The
fundamental right to enjoy “the highest attainable standard of health” is
enshrined in the Kenyan constitution. The pilot of Universal Health Coverage
(UHC) through the “Big 4” agenda aims to ensure that “all people obtain the
health services they need without suffering financial hardship when paying for
them”. The Kenya UHC model derives from WHO recommendations, particularly
regarding Primary Health Care (PHC), and an analysis of UHC and PHC will inform
refinement of the UHC programme, to achieve health for all Kenyans.
Following endorsement by the World Health Organization (WHO), the World Bank, and, most recently, the UN’s Sustainable Development Goals, the drive towards universal health coverage (UHC) is now one of the most prominent global health policies. As countries progress towards UHC, they are forced to make difficult choices about how to prioritize health issues and expenditure, which services to expand first, whom to include first, and how to shift from out of pocket payment towards prepayment. Building on an extensive philosophical literature on the ethics of priority setting in healthcare, a recent WHO report provides guidance on how states may resolve these issues.
In this regard, PHM-Kenya together with HENNET had a privilege to present their views focusing on Primary Health Care as responsive approach to achieving universal health coverage with a clear focus on community participation/involvement and empowerment. Some of the issues include: transparency and accountability, eliminate out-of pocket expenditure, allocation of national funds according to the needs of the people was highlighted.

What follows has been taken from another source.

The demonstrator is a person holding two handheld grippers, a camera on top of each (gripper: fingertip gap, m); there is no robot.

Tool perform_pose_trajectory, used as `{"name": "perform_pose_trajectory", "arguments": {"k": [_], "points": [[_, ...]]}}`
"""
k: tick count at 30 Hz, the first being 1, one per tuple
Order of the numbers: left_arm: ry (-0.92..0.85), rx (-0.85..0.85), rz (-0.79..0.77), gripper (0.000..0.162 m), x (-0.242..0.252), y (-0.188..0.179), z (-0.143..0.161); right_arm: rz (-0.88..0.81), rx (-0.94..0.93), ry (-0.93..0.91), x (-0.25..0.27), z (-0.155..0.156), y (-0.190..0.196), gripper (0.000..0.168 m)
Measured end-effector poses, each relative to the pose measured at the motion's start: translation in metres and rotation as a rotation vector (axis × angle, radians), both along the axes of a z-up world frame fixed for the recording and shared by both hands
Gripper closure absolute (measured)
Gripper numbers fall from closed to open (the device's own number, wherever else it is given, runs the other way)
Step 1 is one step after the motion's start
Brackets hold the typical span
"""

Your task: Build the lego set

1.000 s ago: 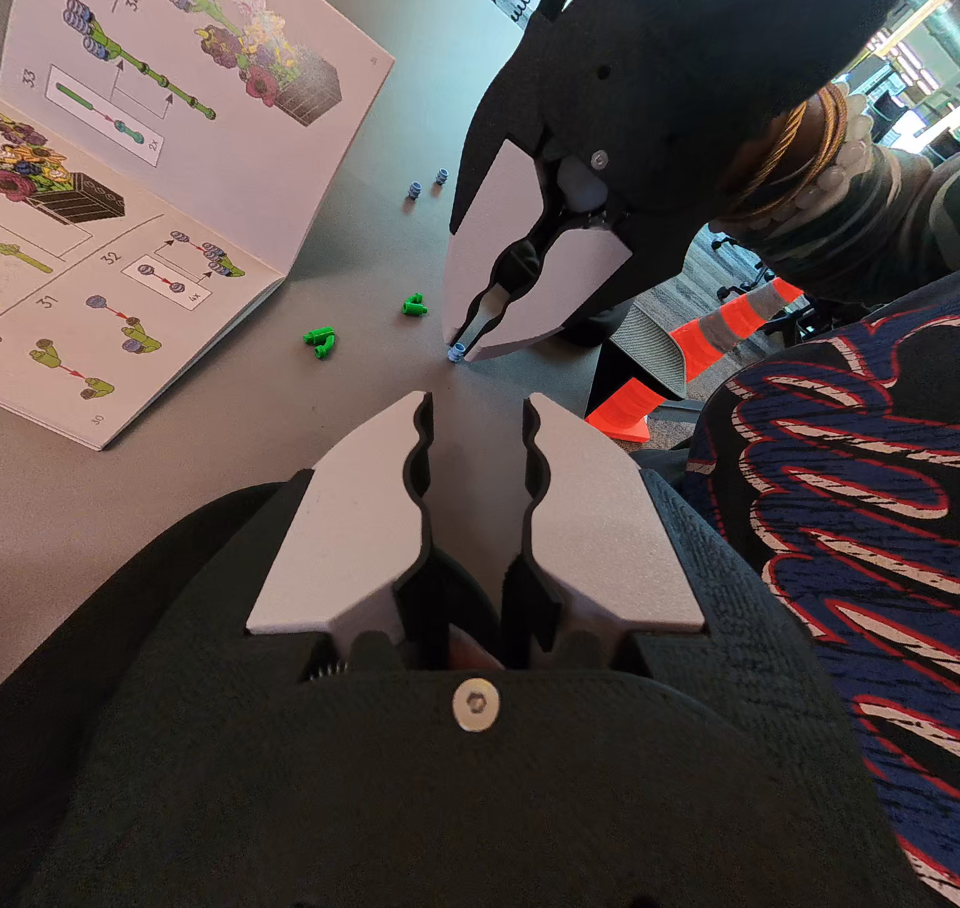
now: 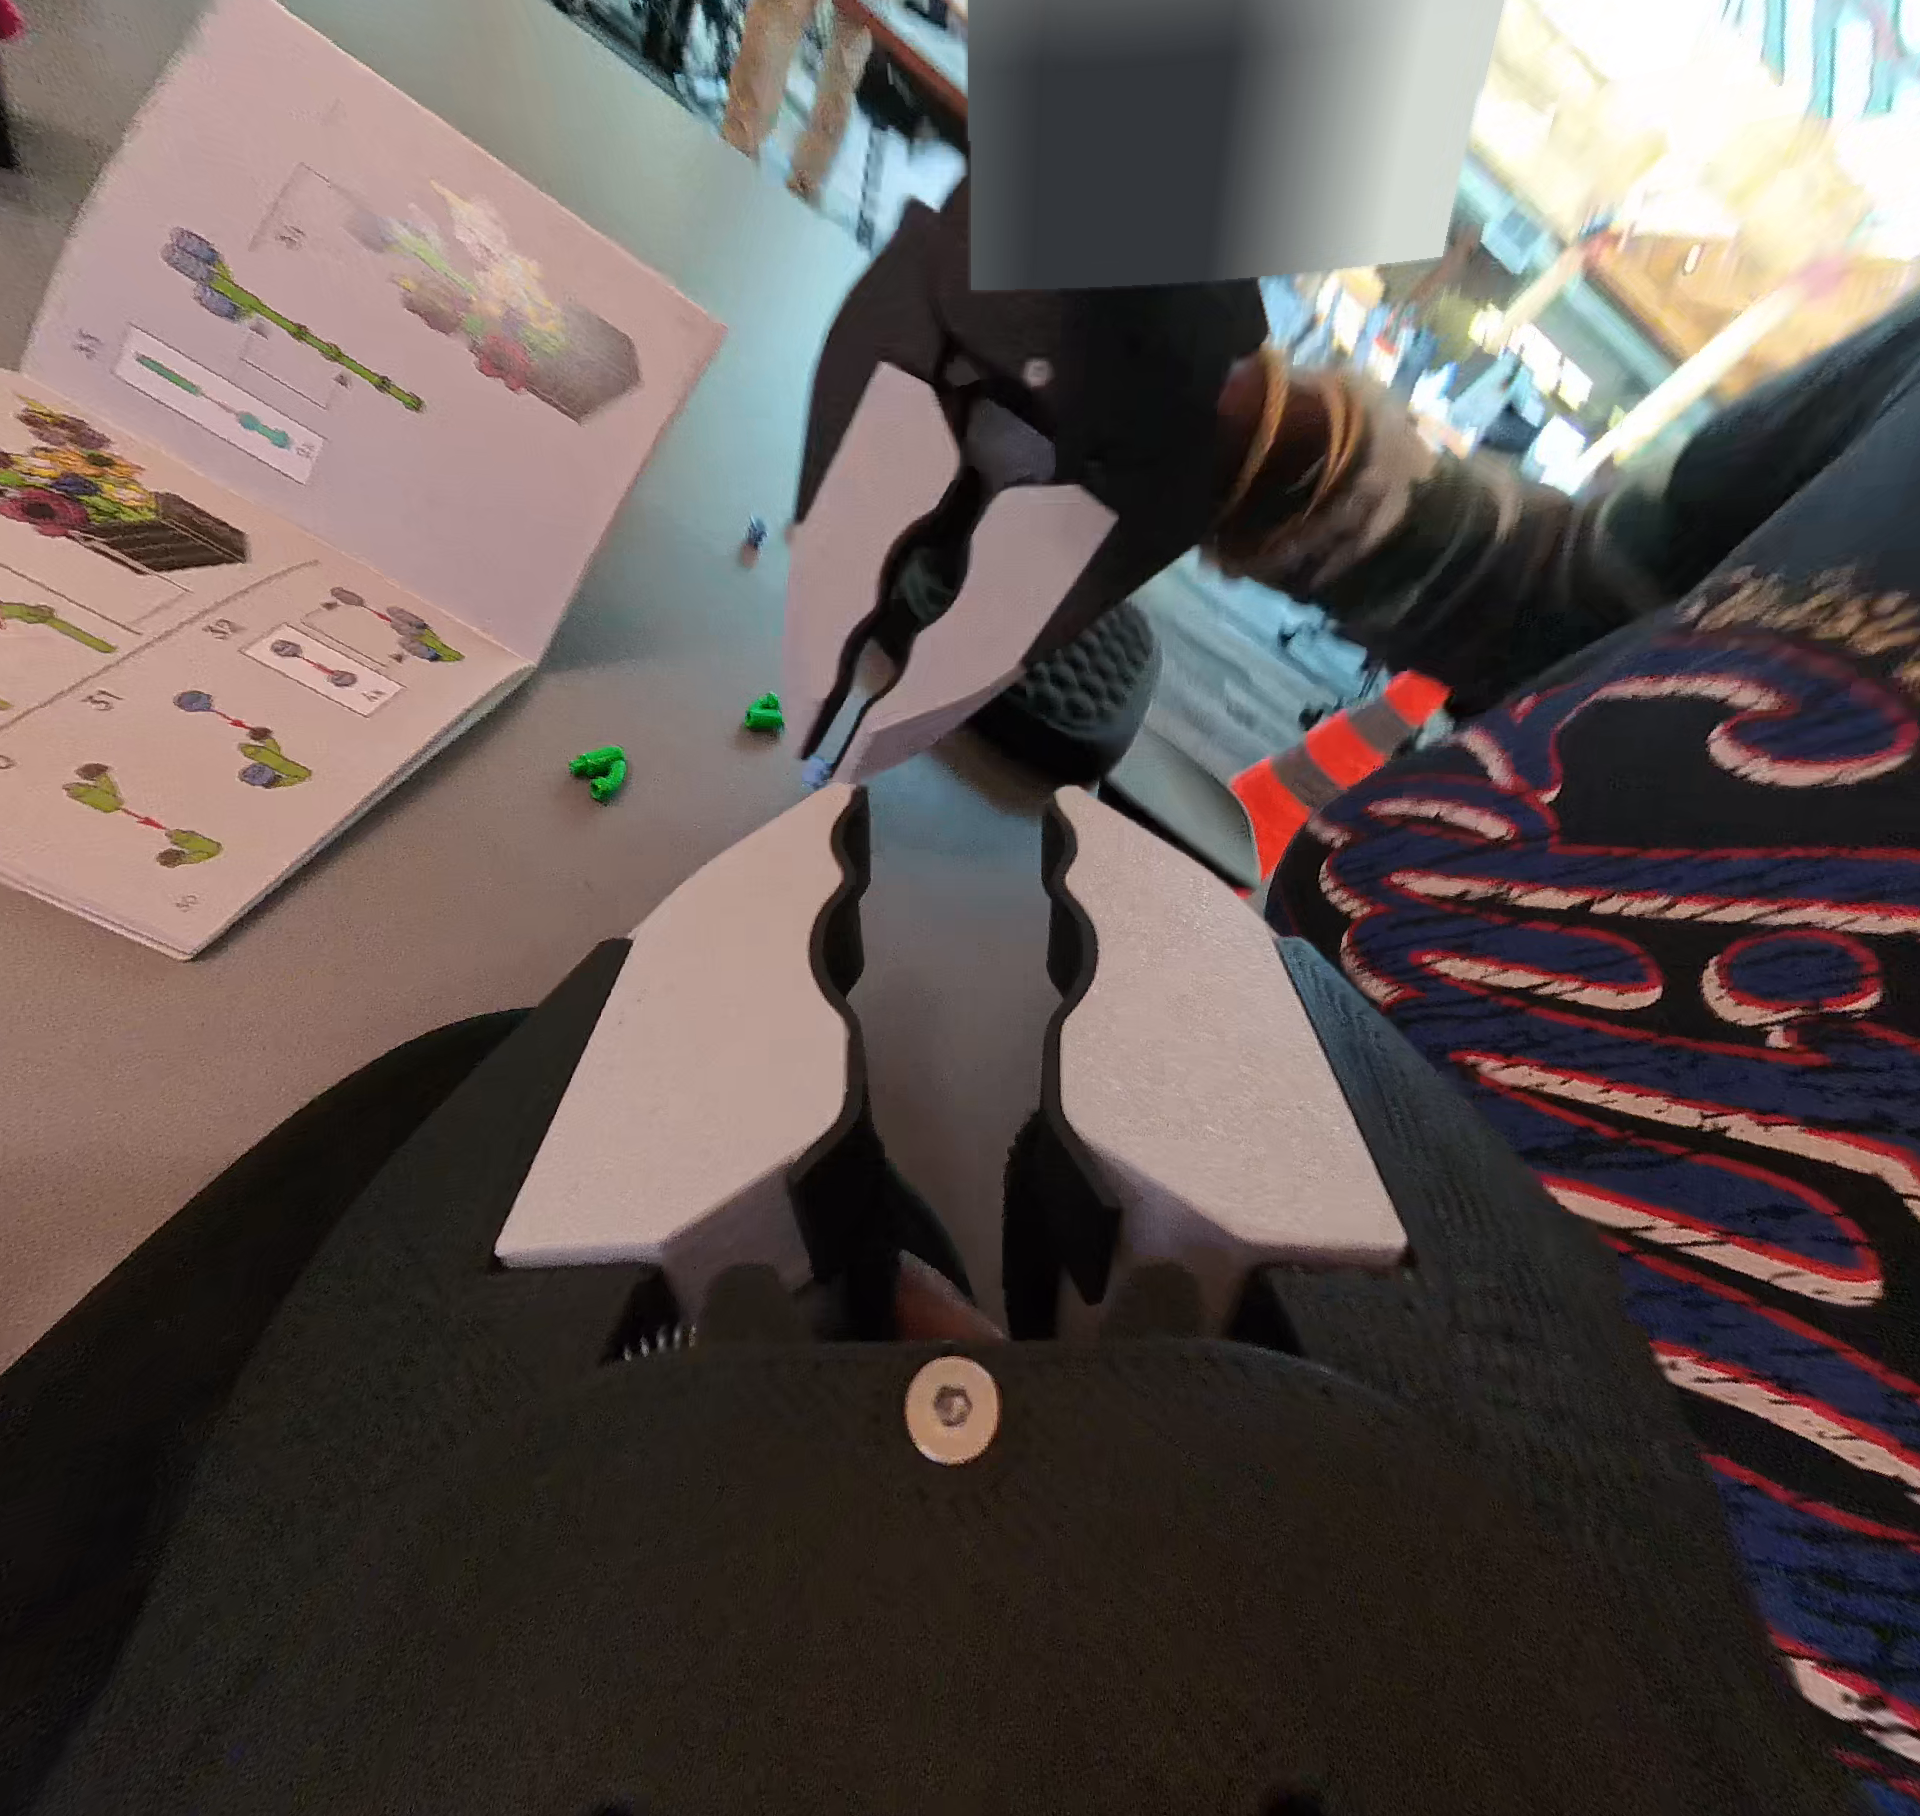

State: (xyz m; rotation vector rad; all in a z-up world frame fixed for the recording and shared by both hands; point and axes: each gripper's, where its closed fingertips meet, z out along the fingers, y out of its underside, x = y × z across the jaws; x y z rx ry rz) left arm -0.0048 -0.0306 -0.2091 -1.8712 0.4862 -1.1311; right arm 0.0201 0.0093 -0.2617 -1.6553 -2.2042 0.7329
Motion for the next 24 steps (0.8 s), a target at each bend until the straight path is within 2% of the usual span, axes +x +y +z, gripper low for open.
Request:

People’s Health Movement-Kenya views Universal health coverage as a direct impact on a population’s health and welfare. Access and use of health services enables people to be more productive and active contributors to their families and communities. It also ensures that children can go to school and learn. At the same time, financial risk protection prevents people from being pushed into poverty when they have to pay for health services out of their own pockets.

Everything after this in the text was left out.